I think you and I have a different definition of "very restrictive" if someone can buy two handguns, a shotgun, a semi-automatic assault rifle with a 100-round magazine, and 6,000 rounds of ammo on the Internet without it raising any alarms.

Nathan Bransford said...

To clarify, the guns were bought in stores, the ammo on the Internet, I'm aware of that distinction.

Robin said...

Ebert's op-ed was spot-on. We need to get rid of the guns and ammo. Had Ebert added words about culture he would have diminished his message.

Matthew MacNish said...

First of all, I don't think you're wrong for talking about it, but I do tend to disagree with the desensitization argument in general. Personally, I'm a pacifist IRL, but I do enjoy reading (or watching) stories in which characters must use violence to fight for what's right. I've been exposed to these kinds of stories all my life, and it has never made me more likely to do violence.

Now, I'm no psychologist, but I think that people who are going to do violence are going to do violence regardless of what books and movies they read and watch, and regardless of how violent the stories in them are.

In fact, I think the opposite is more likely. Repression in media is more likely to cause that kind of behavior in society. Look to a culture like Japan, where incredibly violent and sexually explicit media is considered completely acceptable, and is commonplace, and yet the rate of violent crime is incredibly low, relative to a country like our own.

That's only a single example, and I'm sure the issue is not that simple, but I think your main point, Nathan - that talking about it is better than not talking about it - is absolutely valid.

Amy R Rivera said...

The question of violence in the world is so tough because it involves indiviual choice. As another commenter said, two people can be exposed to the same circumstances/events and react any number of ways. Violence is a problem. Period. But it comes from an internal place. It is a choice to do wrong to harm yourself and others. You cant change that without taking the choice away. And no one should let fear make them want to remove choice.
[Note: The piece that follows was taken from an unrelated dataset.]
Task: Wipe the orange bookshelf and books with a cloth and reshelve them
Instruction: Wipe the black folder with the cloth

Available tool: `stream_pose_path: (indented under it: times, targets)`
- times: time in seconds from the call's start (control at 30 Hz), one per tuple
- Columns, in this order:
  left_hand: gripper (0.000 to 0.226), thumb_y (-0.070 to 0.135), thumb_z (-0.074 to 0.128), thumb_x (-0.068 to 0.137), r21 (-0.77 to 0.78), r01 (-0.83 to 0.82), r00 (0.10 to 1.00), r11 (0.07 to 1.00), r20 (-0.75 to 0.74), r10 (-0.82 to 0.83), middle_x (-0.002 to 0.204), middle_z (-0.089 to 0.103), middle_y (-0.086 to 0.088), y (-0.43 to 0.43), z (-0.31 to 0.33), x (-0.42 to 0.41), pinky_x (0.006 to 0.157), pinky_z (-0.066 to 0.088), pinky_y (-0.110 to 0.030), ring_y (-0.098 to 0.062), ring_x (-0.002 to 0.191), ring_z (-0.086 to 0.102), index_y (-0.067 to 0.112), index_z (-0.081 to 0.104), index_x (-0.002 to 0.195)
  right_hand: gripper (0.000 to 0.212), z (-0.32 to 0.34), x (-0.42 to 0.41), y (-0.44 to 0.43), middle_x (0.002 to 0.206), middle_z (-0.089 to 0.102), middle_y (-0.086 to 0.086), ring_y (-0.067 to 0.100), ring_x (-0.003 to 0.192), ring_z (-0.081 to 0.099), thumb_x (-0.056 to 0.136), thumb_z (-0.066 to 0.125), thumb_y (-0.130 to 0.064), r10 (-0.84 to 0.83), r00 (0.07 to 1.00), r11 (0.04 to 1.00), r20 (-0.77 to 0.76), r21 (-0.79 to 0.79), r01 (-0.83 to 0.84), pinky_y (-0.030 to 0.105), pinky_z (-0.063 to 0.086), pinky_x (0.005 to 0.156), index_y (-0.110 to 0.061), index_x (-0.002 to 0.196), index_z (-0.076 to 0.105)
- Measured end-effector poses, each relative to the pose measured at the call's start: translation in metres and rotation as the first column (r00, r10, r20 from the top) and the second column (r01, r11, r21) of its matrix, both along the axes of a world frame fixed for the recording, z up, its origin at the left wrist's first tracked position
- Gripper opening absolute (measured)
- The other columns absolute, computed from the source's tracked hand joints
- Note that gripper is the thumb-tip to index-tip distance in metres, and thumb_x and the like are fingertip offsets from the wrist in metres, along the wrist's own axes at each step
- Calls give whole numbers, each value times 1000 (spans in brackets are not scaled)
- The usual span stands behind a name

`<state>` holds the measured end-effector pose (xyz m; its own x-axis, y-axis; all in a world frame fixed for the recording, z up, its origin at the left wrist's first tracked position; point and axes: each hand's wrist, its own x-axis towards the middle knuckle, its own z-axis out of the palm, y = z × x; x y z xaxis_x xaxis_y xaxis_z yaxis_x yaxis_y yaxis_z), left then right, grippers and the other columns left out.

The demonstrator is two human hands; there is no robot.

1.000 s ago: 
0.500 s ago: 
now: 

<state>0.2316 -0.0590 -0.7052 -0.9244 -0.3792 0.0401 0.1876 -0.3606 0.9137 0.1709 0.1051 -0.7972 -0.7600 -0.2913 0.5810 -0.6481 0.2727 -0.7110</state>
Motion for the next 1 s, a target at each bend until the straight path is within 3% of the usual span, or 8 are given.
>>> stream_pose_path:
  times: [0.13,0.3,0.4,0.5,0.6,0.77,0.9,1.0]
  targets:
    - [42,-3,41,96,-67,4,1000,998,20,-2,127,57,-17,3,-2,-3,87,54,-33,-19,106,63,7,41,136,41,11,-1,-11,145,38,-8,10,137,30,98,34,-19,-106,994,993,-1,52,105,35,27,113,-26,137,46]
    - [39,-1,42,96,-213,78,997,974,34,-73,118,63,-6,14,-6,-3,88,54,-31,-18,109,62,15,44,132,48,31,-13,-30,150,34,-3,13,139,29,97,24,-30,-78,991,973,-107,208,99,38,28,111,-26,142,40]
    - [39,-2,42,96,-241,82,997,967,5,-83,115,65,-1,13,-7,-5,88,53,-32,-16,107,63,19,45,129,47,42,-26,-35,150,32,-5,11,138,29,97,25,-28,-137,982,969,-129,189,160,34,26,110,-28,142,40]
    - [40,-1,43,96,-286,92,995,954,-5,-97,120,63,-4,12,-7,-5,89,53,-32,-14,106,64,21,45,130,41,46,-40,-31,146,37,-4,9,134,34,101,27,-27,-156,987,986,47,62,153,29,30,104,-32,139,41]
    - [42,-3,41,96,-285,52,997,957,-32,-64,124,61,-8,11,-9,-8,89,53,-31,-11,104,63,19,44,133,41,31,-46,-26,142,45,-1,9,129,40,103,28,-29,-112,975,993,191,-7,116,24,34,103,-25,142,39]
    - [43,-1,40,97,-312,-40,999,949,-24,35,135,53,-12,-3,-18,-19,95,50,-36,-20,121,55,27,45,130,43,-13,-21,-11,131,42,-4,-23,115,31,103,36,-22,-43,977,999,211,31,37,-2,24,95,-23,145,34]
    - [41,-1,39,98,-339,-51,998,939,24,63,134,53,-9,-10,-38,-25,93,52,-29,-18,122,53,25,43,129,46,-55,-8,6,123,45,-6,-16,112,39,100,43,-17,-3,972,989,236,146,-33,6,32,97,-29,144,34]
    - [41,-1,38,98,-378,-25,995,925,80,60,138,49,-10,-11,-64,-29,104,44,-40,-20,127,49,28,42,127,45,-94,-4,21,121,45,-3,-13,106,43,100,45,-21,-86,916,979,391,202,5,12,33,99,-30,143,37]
It is our fundemental, unalienable (sp?) right. Even removing the choice would not change the hearts desire for violence. Those who chase it will find it one way or another.

Anjali said...

You've put into words so eloquently something I've been thinking about for a while.

Great post. Am sharing.

Anonymous said...

I hate violence, and particularly its glorification in movies and on tv everynight. Every night there is somebody - usually umpteen bodies - that die a graphically violent death on tv. HUNDREDS of THOUSDANDS of our children have tvs in their bedrooms or accessible to them for many hours. And of course video games. An equal number - or maybe even more - children spend hours playing violent - often adult rated - video games. Shooting to kill, for entertainment, as graphic as the manufacturers can make it. And they are not made to realise there is a weeping family for everymore for each one - etc, etc. And we call it acceptable. Entertainment. Yet if a kid in real life does the one second act and pulls the trigger - as comes up in the news every now and then - everyone seems to want to throw the book at them, try them as an adult, call them inherently evil. Something wrong there. It guts me.

D.G. Hudson said...

You're right, Nathan, regarding 'we need to think' about the violence, but there also needs to be some action to fix the gaps.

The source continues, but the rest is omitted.